[[ DATASET CONTENT open ]]
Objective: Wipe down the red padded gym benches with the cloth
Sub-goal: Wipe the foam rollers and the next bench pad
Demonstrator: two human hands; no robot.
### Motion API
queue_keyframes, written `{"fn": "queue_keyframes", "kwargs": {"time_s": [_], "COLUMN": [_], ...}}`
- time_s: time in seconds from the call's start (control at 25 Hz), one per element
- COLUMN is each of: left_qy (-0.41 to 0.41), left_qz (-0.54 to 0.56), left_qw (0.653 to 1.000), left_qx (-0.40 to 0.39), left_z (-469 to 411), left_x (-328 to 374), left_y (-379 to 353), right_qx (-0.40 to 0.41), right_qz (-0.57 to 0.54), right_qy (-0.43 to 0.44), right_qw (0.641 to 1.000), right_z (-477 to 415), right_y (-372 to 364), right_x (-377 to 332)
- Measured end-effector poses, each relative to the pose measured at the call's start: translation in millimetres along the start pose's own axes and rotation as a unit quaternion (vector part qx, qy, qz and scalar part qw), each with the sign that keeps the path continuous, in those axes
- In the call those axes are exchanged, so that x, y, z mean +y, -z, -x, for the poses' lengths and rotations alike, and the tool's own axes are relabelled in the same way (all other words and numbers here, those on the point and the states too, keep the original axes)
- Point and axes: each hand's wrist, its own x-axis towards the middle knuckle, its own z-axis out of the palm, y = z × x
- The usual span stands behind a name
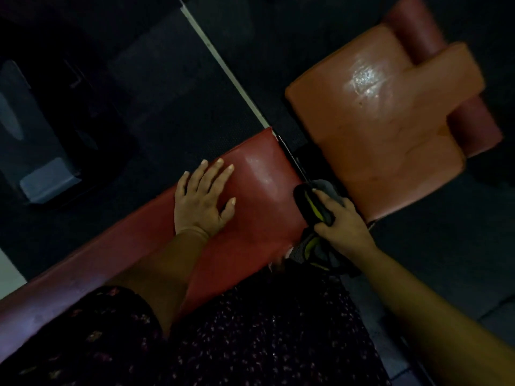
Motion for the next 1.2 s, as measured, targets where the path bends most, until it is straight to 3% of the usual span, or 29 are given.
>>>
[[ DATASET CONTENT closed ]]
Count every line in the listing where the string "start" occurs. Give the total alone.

**YOUR RESPONSE:** 2